■ AIM OF THE TASK:
Copy the data exactly from the line that contains "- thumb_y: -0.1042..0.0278" through the line that contains "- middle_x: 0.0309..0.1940", keeping both end lines and leaving out everything else.

■ MATERIAL SHOWN:
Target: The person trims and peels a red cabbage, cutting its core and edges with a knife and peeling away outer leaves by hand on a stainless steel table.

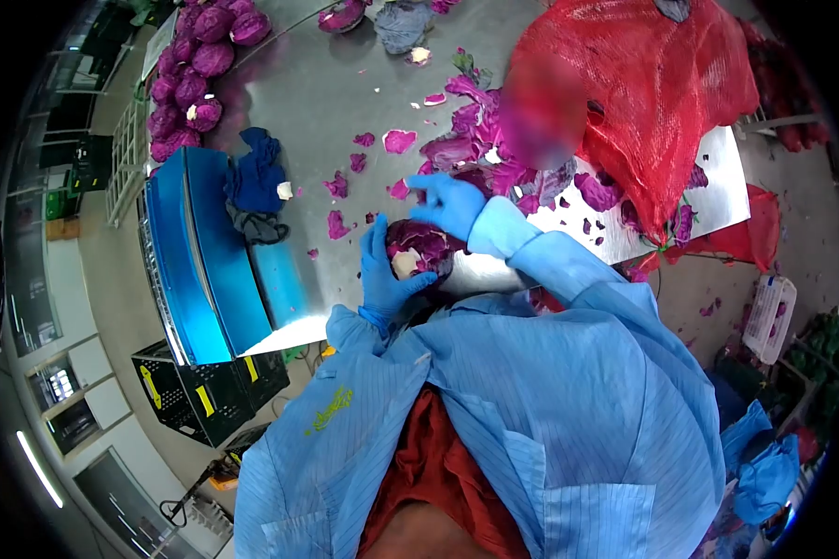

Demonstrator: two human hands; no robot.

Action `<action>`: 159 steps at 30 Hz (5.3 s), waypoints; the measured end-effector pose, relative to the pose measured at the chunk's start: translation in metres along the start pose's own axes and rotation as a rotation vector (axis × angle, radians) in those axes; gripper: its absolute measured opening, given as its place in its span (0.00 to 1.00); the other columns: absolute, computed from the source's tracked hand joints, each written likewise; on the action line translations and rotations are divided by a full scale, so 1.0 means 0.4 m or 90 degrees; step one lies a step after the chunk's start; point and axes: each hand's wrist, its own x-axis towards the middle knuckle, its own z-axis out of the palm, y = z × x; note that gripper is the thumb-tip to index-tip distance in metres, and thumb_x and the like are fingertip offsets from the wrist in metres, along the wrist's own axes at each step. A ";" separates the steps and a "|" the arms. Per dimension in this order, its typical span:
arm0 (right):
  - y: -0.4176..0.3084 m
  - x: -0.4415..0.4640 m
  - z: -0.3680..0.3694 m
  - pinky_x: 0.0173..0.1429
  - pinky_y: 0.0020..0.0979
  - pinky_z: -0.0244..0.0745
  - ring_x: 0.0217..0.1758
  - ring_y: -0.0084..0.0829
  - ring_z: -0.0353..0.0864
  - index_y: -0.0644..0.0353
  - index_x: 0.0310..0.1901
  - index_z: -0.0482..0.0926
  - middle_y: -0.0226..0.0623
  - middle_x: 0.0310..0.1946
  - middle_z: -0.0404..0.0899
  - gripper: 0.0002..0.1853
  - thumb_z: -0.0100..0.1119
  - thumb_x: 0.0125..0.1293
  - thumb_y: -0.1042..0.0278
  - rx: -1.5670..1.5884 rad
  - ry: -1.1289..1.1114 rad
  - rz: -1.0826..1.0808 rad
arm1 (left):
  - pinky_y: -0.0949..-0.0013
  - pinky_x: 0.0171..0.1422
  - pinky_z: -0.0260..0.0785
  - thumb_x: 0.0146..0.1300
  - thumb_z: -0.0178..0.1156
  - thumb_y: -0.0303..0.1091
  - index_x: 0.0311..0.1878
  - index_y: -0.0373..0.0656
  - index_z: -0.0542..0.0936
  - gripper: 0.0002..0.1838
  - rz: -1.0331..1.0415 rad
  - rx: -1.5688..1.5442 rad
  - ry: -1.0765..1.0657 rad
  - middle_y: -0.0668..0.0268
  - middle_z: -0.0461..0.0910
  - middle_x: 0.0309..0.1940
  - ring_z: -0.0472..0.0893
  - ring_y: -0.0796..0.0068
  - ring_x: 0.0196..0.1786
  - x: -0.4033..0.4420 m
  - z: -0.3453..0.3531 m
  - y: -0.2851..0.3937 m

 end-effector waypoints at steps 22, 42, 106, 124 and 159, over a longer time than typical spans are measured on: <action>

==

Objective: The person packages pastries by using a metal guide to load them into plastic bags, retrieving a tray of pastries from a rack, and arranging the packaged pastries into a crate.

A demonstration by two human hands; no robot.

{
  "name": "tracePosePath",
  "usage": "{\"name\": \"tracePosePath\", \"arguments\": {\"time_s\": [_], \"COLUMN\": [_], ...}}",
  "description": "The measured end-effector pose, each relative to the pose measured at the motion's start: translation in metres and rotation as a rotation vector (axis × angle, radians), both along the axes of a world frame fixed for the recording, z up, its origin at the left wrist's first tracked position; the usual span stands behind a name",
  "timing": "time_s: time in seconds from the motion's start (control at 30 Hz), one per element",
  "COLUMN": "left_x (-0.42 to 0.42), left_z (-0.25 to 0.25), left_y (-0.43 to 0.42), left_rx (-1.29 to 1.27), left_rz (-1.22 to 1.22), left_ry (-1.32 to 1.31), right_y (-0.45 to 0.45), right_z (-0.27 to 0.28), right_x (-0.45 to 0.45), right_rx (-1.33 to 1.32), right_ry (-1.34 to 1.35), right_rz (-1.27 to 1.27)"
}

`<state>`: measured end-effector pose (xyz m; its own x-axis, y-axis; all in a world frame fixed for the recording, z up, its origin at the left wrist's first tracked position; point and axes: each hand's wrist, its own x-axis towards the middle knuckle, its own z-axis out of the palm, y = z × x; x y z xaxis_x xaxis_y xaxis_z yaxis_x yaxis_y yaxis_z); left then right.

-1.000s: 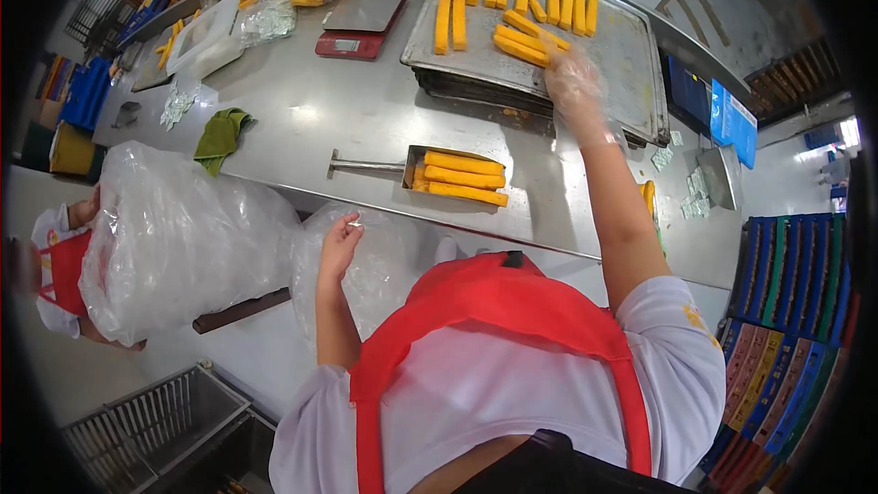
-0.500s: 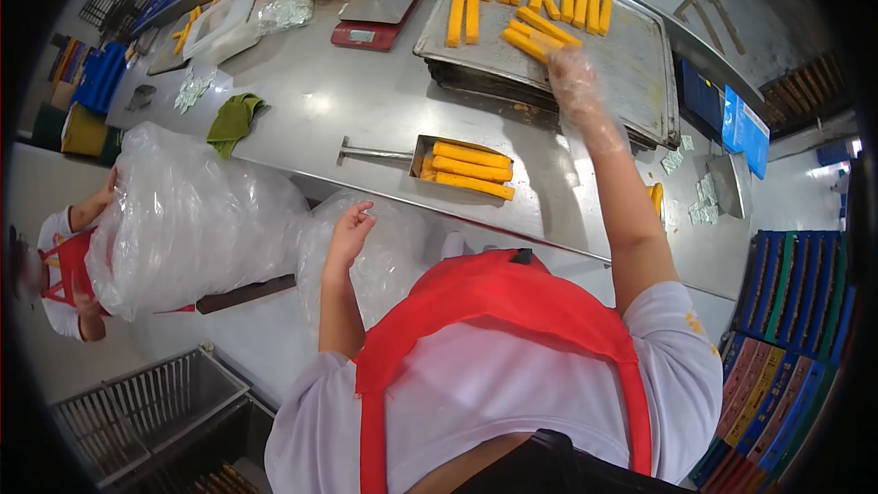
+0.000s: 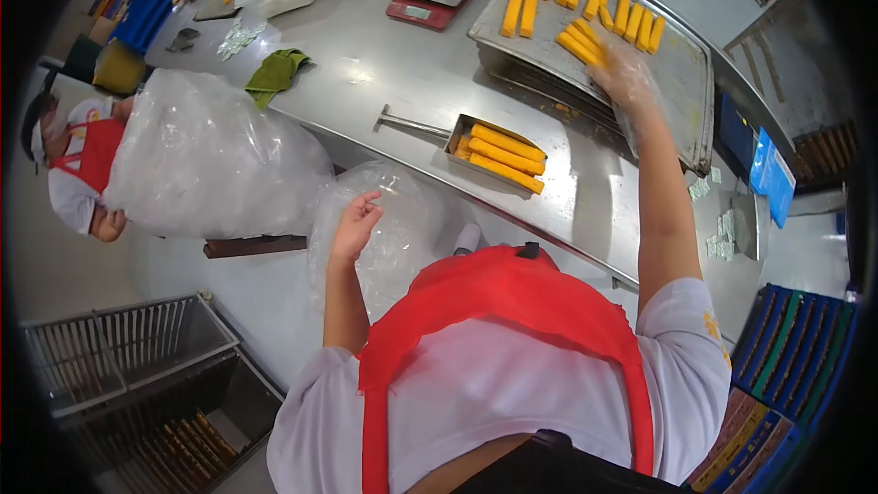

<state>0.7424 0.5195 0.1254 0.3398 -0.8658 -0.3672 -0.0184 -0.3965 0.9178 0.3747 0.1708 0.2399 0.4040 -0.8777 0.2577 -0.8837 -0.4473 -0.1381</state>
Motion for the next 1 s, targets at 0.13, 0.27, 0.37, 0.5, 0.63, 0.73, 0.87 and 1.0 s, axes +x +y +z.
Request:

■ TASK RESULT:
  - thumb_y: -0.1042..0.0278
  - rx: -1.5670..1.5884 rad
  - ry: -1.1289..1.1114 rad
  - rz: -1.0826..1.0808 rad
arm1 (left):
  - pinky_y: -0.0949..-0.0013
  - pinky_x: 0.0171..0.1422
  - pinky_z: -0.0260..0.0785
  - thumb_x: 0.0146..0.1300
  - thumb_z: -0.0178..0.1156
  - thumb_y: -0.0303..0.1091
  - index_x: 0.0311..0.1878
  - index_y: -0.0373..0.0656
  - index_z: -0.0542..0.0936
  - gripper: 0.0002..0.1838
  - rz: -1.0331..1.0415 rad
  - rx: -1.5688..1.5442 rad
  - ry: -1.0765..1.0657 rad
  - middle_y: -0.0668..0.0268
  - middle_z: -0.0461..0.0910
  - middle_x: 0.0309..0.1940

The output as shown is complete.